Segundo o deputado, o ICMS Solidário é um pequeno exemplo
da Assembleia Legislativa para o Brasil sobre como enfrentar desigualdades
regionais. “Aqueles que estão esperneando deveriam visitar
Ribeirão das Neves, Pavão, Teófilo Otoni e outras
cidades mais carentes”, destacou Dinis, que na segunda-feira visitou
a diretoria do Hoje em Dia ao lado dos deputados George Hilton e Gilberto
Abramo.
A nova legislação alterou a distribuição
de parcela do imposto pertencente às prefeituras e estabeleceu
o repasse maior de recursos às cidades com baixo índice
de ICMS per capita. De acordo com a lei, foram criados seis novos critérios
para a distribuição do ICMS, o que diminuiu a parcela devida
a Betim, Ouro Preto, Timóteo, Ipatinga e outros municípios.
Os prefeitos prejudicados defendem que o Estado, detentor de 75% do ICMS
arrecadado, faça a divisão dos recursos de forma a melhorar
a situação dos municípios menores por meio de
medidas de longo prazo, além da implantação de
novas atividades econômicas nessas localidades. A Associação
Mineira dos Municípios pediu audiência com o governador
Antonio Anastasia para tratar do assunto.
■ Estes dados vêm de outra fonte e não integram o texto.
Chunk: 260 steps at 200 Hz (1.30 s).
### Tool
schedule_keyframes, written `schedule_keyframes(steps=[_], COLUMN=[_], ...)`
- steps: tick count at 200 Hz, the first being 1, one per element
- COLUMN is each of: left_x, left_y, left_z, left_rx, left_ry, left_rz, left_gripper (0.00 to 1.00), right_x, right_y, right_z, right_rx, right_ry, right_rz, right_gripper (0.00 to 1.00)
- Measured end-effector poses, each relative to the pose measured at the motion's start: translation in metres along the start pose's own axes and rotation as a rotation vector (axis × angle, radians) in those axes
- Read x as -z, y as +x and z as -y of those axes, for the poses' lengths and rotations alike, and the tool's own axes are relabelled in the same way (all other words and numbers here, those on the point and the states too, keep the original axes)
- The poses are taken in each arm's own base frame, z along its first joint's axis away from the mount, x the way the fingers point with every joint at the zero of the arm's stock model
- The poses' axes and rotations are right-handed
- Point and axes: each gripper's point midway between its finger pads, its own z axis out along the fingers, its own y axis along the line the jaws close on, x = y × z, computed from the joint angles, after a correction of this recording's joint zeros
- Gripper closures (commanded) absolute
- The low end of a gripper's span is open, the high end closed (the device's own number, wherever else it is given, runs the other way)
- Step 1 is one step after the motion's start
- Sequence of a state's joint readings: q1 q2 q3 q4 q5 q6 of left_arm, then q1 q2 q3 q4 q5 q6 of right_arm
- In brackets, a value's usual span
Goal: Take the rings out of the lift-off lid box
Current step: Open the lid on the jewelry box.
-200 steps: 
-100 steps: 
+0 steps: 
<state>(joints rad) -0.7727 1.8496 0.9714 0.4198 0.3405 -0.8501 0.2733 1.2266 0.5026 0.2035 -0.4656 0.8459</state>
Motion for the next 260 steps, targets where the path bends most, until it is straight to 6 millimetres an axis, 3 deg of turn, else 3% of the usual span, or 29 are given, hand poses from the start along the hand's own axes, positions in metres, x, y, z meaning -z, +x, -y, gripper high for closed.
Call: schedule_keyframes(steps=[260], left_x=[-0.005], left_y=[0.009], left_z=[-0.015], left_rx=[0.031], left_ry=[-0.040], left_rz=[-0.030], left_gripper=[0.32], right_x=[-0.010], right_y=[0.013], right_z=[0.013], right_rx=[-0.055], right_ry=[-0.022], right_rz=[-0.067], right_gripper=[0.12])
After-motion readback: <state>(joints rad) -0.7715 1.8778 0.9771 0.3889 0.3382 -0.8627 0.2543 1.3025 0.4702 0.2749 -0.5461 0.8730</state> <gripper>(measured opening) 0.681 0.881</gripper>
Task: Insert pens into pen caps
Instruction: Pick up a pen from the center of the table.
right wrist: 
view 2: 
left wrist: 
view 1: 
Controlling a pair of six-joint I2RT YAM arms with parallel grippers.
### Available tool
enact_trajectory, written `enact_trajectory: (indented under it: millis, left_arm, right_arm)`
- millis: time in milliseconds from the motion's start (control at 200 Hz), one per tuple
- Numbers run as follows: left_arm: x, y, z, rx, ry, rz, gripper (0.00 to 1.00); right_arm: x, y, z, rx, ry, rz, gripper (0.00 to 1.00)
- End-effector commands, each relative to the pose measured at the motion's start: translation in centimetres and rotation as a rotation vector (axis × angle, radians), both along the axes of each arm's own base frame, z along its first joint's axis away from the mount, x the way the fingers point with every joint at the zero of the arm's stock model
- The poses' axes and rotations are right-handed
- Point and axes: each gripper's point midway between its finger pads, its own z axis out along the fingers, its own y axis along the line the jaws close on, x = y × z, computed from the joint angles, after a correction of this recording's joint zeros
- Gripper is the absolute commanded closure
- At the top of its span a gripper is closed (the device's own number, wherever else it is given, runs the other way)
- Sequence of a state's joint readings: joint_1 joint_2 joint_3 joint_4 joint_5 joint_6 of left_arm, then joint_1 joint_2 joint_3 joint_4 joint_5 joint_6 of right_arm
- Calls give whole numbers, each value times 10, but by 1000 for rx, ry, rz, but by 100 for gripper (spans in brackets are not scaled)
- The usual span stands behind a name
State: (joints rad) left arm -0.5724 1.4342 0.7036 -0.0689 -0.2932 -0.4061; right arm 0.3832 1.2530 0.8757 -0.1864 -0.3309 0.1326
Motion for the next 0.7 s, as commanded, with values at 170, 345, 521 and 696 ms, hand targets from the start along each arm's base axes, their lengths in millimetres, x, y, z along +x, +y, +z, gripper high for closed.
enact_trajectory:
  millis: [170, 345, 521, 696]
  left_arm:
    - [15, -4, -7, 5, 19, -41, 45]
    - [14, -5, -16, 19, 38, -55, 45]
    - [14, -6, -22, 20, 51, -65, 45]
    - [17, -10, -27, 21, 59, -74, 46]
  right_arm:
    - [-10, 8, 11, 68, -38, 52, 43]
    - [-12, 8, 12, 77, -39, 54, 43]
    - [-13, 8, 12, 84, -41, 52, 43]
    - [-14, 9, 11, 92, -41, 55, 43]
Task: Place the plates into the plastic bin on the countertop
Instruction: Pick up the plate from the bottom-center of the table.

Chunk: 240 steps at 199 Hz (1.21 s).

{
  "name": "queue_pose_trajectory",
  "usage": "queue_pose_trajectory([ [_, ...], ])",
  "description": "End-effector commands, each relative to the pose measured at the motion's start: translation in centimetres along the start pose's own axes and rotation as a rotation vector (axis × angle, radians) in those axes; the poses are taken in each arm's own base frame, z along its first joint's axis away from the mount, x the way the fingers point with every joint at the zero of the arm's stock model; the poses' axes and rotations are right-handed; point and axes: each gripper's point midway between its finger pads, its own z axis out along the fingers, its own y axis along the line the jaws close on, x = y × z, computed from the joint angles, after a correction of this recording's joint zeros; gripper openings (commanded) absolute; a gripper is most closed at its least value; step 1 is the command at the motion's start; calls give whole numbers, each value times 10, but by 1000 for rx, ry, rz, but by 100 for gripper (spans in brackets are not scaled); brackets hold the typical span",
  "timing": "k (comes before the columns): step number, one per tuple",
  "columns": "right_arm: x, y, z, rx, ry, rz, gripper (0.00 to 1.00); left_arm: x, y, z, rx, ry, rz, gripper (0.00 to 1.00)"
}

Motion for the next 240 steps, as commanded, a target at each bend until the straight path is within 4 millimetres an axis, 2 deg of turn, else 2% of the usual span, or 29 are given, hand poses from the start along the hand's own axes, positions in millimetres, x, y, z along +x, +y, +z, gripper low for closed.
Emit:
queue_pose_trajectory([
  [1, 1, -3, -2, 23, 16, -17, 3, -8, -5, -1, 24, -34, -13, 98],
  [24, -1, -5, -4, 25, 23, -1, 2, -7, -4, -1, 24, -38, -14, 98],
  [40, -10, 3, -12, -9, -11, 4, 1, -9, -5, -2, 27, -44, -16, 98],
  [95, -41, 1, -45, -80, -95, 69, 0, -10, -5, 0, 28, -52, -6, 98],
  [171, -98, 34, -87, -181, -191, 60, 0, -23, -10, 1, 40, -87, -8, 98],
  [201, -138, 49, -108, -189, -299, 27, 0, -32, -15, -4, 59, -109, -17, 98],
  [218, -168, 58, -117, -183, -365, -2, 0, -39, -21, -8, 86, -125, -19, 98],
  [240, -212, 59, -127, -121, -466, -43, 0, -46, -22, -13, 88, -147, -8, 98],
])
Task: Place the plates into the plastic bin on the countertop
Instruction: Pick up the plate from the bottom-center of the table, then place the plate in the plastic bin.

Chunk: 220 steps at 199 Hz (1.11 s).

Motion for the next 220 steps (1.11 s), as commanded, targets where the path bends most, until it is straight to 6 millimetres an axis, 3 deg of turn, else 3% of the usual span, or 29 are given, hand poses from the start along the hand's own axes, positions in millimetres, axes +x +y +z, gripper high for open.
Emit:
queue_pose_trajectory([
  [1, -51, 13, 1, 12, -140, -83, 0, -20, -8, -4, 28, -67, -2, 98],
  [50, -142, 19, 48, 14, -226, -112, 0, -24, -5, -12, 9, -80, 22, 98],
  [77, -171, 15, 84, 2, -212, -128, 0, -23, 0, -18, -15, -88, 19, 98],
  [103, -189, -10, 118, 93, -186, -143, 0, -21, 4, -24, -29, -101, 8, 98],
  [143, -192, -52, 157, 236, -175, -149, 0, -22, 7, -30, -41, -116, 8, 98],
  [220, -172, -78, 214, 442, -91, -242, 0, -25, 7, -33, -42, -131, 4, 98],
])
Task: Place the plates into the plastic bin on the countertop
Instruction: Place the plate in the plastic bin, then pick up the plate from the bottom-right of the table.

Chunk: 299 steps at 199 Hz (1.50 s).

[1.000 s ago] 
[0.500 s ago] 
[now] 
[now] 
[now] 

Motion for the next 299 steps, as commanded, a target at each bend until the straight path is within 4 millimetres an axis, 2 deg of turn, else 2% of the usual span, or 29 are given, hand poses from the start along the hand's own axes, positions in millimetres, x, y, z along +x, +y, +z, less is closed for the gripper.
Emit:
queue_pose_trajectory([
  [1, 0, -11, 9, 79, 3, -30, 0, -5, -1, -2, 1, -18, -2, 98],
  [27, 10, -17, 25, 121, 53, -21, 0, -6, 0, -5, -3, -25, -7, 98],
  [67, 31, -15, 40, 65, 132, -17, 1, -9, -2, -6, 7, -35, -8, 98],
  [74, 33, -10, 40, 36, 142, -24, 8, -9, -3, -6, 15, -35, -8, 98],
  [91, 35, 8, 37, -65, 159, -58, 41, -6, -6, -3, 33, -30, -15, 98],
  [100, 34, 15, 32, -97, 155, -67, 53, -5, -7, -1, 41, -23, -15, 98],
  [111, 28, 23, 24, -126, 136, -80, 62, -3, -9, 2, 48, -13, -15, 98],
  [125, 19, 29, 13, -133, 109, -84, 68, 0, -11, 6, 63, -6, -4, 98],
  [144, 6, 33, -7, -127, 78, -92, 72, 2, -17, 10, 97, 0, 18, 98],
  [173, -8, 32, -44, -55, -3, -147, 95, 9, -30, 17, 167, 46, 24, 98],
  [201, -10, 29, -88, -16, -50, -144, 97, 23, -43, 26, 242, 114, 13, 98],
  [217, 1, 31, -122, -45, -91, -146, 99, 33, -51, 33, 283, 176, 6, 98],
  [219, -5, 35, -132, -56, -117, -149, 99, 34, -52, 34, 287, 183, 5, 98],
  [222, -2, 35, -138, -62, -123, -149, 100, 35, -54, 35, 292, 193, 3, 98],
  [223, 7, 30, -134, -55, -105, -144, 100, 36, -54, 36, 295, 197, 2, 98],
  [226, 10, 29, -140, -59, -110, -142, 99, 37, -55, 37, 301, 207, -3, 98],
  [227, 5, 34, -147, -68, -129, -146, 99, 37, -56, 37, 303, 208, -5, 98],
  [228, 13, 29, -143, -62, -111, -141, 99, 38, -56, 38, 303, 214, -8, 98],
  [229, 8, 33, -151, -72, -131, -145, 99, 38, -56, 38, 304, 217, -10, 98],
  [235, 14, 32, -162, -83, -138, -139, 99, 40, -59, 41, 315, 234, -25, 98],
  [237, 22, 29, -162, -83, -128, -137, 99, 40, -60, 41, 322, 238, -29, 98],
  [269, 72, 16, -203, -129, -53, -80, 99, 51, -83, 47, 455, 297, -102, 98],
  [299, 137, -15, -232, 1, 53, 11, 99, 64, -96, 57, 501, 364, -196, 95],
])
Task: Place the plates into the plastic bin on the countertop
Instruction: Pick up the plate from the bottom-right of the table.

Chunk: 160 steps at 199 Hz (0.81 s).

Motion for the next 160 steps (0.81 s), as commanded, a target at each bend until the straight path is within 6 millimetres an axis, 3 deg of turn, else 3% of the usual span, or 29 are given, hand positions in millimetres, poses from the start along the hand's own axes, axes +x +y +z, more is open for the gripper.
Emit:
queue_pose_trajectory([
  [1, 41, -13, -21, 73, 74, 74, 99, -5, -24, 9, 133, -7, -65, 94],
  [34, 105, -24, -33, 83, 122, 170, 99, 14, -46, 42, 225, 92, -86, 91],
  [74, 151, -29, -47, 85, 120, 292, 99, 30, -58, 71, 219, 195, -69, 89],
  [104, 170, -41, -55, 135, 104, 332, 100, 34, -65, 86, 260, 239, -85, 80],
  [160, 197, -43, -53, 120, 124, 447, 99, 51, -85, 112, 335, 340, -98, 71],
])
Meta é desenvolvimento sustentável
Deputado em quinto mandato, o presidente da Assembleia
Legislativa de Minas, Dinis Pinheiro (PSDB), defendeu na segunda-feira
que a busca
pelo desenvolvimento sustentável depende de análise criteriosa
a respeito da legislação ambiental. Segundo ele, a Assembleia
vai promover essa discussão com vistas a definir um novo marco
para a mineração no Estado.
O debate deve ser um dos pontos altos do Fórum Democrático
para o Desenvolvimento de Minas Gerais, que começa nesta terça-feira
(15) e vai até dia 24, na Assembleia, reunindo lideranças
empresariais, especialistas e autoridades.
“O
papel da Assembleia é intermediar os conflitos entre o Estado
e a sociedade, aliando o desenvolvimento à preservação
ambiental”, afirmou o tucano.
Ele disse estar “orgulhoso do empenho, dedicação
e denodo” dos parlamentares na aprovação do ICMS
Solidário, destacando o papel desempenhado pelo ex-presidente
da Casa, o vice-governador Alberto Pinto Coelho.
Pinheiro reconhece que é um “avanço pequeno, diante
das dificuldades dos municípios, alguns muito ricos, e a maioria
muito pobre”. Os mais afetados pela nova lei são aqueles
em que a economia está vinculada aos setores de mineração,
siderurgia e metal-mecânico.
“Por
que Betim tem direito à escola em tempo integral, hospital
e muito mais, e Ibirité não tem?”, indagou o presidente
da Assembleia, durante visita ao Hoje em Dia. Ele foi recebido, em almoço,
pelo presidente do Hoje em Dia, Sidney Costa.